## Exercise:
Print, word for word, the opening line of the data below and every line after it through the line that contains "Q: Detect the black chair", but not the pictures.

(Excerpts from a dataset)
%%
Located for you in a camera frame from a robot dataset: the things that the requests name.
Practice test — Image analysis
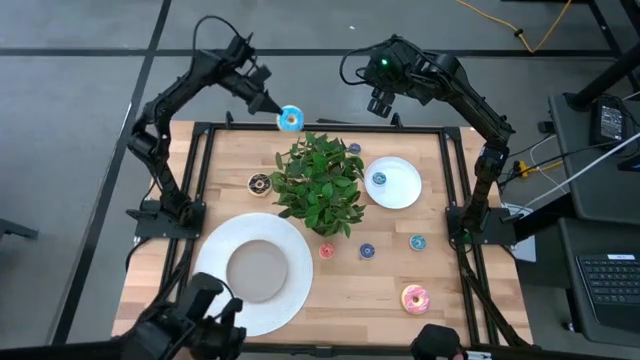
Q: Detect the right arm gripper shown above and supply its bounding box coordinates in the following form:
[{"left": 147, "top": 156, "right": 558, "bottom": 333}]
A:
[{"left": 362, "top": 42, "right": 426, "bottom": 119}]

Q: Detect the black front crossbar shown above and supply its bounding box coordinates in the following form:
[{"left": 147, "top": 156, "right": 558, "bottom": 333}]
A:
[{"left": 0, "top": 339, "right": 640, "bottom": 360}]

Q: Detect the large white plate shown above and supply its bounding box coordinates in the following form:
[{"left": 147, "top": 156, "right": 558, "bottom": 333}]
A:
[{"left": 193, "top": 212, "right": 314, "bottom": 337}]

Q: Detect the large pink frosted donut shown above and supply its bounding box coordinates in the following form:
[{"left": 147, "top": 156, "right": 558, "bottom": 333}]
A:
[{"left": 400, "top": 284, "right": 431, "bottom": 316}]

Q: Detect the black laptop keyboard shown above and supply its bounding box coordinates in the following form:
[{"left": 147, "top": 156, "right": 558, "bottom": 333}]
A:
[{"left": 574, "top": 252, "right": 640, "bottom": 334}]

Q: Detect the white cable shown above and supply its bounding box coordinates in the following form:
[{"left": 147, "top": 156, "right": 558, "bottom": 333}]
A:
[{"left": 519, "top": 132, "right": 640, "bottom": 209}]

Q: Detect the black chair base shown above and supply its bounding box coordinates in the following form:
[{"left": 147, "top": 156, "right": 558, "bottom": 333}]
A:
[{"left": 0, "top": 218, "right": 39, "bottom": 241}]

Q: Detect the black metal table frame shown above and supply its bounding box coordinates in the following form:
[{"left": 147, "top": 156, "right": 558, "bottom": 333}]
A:
[{"left": 119, "top": 110, "right": 532, "bottom": 351}]

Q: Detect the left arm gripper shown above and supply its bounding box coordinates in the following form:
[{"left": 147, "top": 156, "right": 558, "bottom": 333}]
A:
[{"left": 219, "top": 33, "right": 284, "bottom": 117}]

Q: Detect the black side desk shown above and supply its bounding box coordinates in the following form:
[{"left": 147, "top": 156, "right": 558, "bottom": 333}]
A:
[{"left": 547, "top": 92, "right": 640, "bottom": 351}]

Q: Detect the large blue frosted donut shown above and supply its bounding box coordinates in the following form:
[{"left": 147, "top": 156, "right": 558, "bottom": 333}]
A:
[{"left": 277, "top": 104, "right": 305, "bottom": 133}]

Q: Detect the black power adapter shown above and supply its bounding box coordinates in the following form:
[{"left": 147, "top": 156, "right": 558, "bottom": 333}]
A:
[{"left": 589, "top": 97, "right": 632, "bottom": 146}]

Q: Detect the large chocolate frosted donut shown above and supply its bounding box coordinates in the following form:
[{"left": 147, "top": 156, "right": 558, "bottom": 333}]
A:
[{"left": 247, "top": 172, "right": 273, "bottom": 198}]

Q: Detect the small white plate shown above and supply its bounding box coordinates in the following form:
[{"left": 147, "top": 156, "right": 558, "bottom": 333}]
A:
[{"left": 363, "top": 156, "right": 424, "bottom": 210}]

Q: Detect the yellow floor cable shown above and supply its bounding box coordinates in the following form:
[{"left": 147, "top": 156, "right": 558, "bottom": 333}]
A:
[{"left": 454, "top": 0, "right": 574, "bottom": 54}]

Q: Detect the beige round bowl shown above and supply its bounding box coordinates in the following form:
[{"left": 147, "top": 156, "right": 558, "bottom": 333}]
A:
[{"left": 225, "top": 239, "right": 290, "bottom": 304}]

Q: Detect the green plant in black pot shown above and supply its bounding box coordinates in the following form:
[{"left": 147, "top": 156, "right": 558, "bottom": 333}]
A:
[{"left": 269, "top": 131, "right": 367, "bottom": 239}]

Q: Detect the black table leg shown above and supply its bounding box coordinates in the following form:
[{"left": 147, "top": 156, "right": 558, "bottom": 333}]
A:
[{"left": 567, "top": 0, "right": 640, "bottom": 112}]

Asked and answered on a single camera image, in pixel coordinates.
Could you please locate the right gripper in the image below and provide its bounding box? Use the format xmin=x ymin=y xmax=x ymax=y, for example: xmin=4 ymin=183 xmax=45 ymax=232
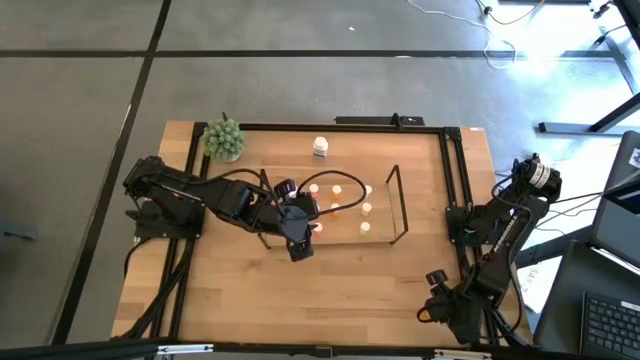
xmin=422 ymin=269 xmax=484 ymax=344

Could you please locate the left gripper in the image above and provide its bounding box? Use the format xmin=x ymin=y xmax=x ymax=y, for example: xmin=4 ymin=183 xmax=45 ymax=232
xmin=259 ymin=179 xmax=316 ymax=262

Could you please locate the white printed paper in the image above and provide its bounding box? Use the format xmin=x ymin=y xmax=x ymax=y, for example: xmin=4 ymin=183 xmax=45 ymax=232
xmin=519 ymin=263 xmax=554 ymax=314

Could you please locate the green potted succulent plant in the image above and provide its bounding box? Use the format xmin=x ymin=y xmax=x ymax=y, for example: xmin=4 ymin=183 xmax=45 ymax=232
xmin=201 ymin=112 xmax=248 ymax=163

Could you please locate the black desk crossbar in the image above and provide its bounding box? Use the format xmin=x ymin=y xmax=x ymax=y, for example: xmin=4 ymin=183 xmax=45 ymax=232
xmin=514 ymin=224 xmax=596 ymax=269

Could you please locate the dark closed laptop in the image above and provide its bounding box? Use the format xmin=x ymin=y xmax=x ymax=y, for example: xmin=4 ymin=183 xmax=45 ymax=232
xmin=591 ymin=130 xmax=640 ymax=271

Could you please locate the black desk foot bar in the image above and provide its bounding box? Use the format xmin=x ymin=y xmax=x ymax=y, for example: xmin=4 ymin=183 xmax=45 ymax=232
xmin=538 ymin=92 xmax=640 ymax=135

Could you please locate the black desk leg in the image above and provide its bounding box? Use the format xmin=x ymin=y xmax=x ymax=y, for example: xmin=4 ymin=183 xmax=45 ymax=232
xmin=604 ymin=0 xmax=640 ymax=96

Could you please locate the silver aluminium bracket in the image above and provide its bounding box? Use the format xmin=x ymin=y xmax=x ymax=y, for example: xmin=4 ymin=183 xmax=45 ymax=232
xmin=432 ymin=348 xmax=493 ymax=360
xmin=156 ymin=343 xmax=215 ymax=356

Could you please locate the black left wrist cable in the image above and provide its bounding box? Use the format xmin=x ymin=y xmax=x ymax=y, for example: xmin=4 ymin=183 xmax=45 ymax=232
xmin=189 ymin=167 xmax=370 ymax=219

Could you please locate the black flat mount bar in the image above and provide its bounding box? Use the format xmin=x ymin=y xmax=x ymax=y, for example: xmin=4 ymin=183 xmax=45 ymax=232
xmin=333 ymin=112 xmax=426 ymax=127

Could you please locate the white floor cable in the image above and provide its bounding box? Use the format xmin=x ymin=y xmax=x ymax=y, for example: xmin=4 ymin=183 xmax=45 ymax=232
xmin=405 ymin=0 xmax=519 ymax=70

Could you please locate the yellow floor cable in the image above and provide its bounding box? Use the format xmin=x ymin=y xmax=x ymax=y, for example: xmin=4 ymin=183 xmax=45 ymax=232
xmin=477 ymin=0 xmax=547 ymax=26

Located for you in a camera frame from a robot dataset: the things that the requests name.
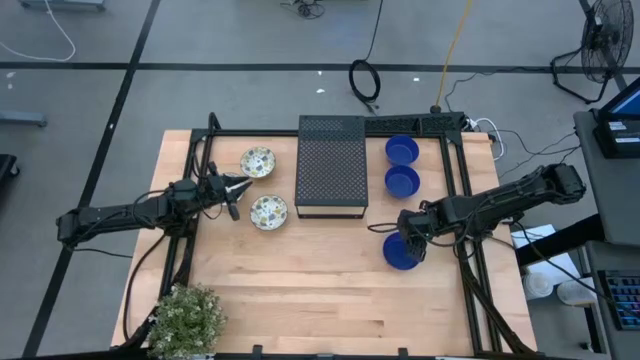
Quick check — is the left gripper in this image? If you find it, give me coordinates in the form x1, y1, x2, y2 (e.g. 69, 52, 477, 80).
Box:
197, 160, 254, 223

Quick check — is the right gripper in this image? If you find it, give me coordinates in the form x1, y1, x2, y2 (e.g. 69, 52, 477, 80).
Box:
397, 199, 442, 263

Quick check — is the blue plastic mini bowl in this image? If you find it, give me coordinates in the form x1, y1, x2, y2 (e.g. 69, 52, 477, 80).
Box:
383, 164, 422, 200
381, 230, 422, 272
384, 133, 421, 167

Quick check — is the black perforated electronics box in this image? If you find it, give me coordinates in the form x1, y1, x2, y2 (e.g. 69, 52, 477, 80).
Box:
363, 111, 467, 136

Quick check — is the white cup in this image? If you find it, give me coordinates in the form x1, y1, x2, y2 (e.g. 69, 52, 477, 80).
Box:
522, 270, 555, 301
555, 277, 598, 307

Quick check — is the small green potted plant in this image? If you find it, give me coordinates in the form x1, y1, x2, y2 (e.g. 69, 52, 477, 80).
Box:
146, 281, 229, 360

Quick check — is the black beam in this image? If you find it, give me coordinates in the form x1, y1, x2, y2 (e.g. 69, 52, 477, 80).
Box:
514, 213, 607, 269

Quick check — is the grey desk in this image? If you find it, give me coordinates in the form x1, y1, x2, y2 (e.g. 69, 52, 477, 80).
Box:
573, 108, 640, 247
583, 239, 640, 360

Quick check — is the backlit computer keyboard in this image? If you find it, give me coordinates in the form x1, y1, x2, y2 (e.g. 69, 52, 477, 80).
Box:
597, 269, 640, 332

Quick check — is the black device with labels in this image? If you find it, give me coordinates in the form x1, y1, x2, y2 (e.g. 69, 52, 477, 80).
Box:
592, 115, 640, 160

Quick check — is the grey floor bar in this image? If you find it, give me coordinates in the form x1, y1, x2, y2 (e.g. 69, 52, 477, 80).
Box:
0, 110, 49, 128

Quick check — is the black caster base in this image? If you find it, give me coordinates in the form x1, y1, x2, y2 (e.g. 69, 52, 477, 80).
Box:
0, 153, 22, 183

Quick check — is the grey cart base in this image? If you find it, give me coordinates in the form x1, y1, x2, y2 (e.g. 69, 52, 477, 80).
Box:
18, 0, 107, 12

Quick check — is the black computer monitor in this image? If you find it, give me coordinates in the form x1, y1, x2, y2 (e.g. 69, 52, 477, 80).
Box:
597, 74, 640, 121

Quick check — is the black floor fan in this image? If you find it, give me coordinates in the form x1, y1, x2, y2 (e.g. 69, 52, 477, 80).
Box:
549, 0, 636, 106

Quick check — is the thick black cable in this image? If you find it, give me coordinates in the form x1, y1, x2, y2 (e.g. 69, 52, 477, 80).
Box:
121, 230, 169, 347

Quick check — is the white looped cable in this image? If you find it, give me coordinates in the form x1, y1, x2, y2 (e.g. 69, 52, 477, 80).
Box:
469, 116, 507, 163

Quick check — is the black coiled floor cable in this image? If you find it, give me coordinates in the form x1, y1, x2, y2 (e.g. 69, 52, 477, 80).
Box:
347, 0, 385, 114

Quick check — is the black cable tangle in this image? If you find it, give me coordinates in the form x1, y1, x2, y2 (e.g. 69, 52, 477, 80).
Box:
279, 0, 327, 21

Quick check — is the yellow cable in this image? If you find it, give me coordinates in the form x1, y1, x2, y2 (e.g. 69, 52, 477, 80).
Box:
432, 0, 474, 112

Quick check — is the white floor cable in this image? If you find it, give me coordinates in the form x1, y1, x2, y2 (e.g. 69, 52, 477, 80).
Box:
0, 0, 78, 64
%%
## Your solution:
Located for you in a camera frame from a robot dataset: the things that the requests name.
Practice test — Image analysis
Q: Detect the right arm gripper shown above and supply its bounding box coordinates in the following form:
[{"left": 147, "top": 156, "right": 558, "bottom": 333}]
A:
[{"left": 362, "top": 42, "right": 426, "bottom": 119}]

Q: Detect the black front crossbar shown above and supply its bounding box coordinates in the following form:
[{"left": 147, "top": 156, "right": 558, "bottom": 333}]
A:
[{"left": 0, "top": 339, "right": 640, "bottom": 360}]

Q: Detect the large white plate shown above and supply its bounding box coordinates in the following form:
[{"left": 147, "top": 156, "right": 558, "bottom": 333}]
A:
[{"left": 193, "top": 212, "right": 314, "bottom": 337}]

Q: Detect the large pink frosted donut shown above and supply its bounding box coordinates in the following form:
[{"left": 147, "top": 156, "right": 558, "bottom": 333}]
A:
[{"left": 400, "top": 284, "right": 431, "bottom": 316}]

Q: Detect the black laptop keyboard shown above and supply its bounding box coordinates in the following form:
[{"left": 147, "top": 156, "right": 558, "bottom": 333}]
A:
[{"left": 574, "top": 252, "right": 640, "bottom": 334}]

Q: Detect the white cable shown above and supply its bounding box coordinates in the following form:
[{"left": 147, "top": 156, "right": 558, "bottom": 333}]
A:
[{"left": 519, "top": 132, "right": 640, "bottom": 209}]

Q: Detect the black chair base shown above and supply its bounding box coordinates in the following form:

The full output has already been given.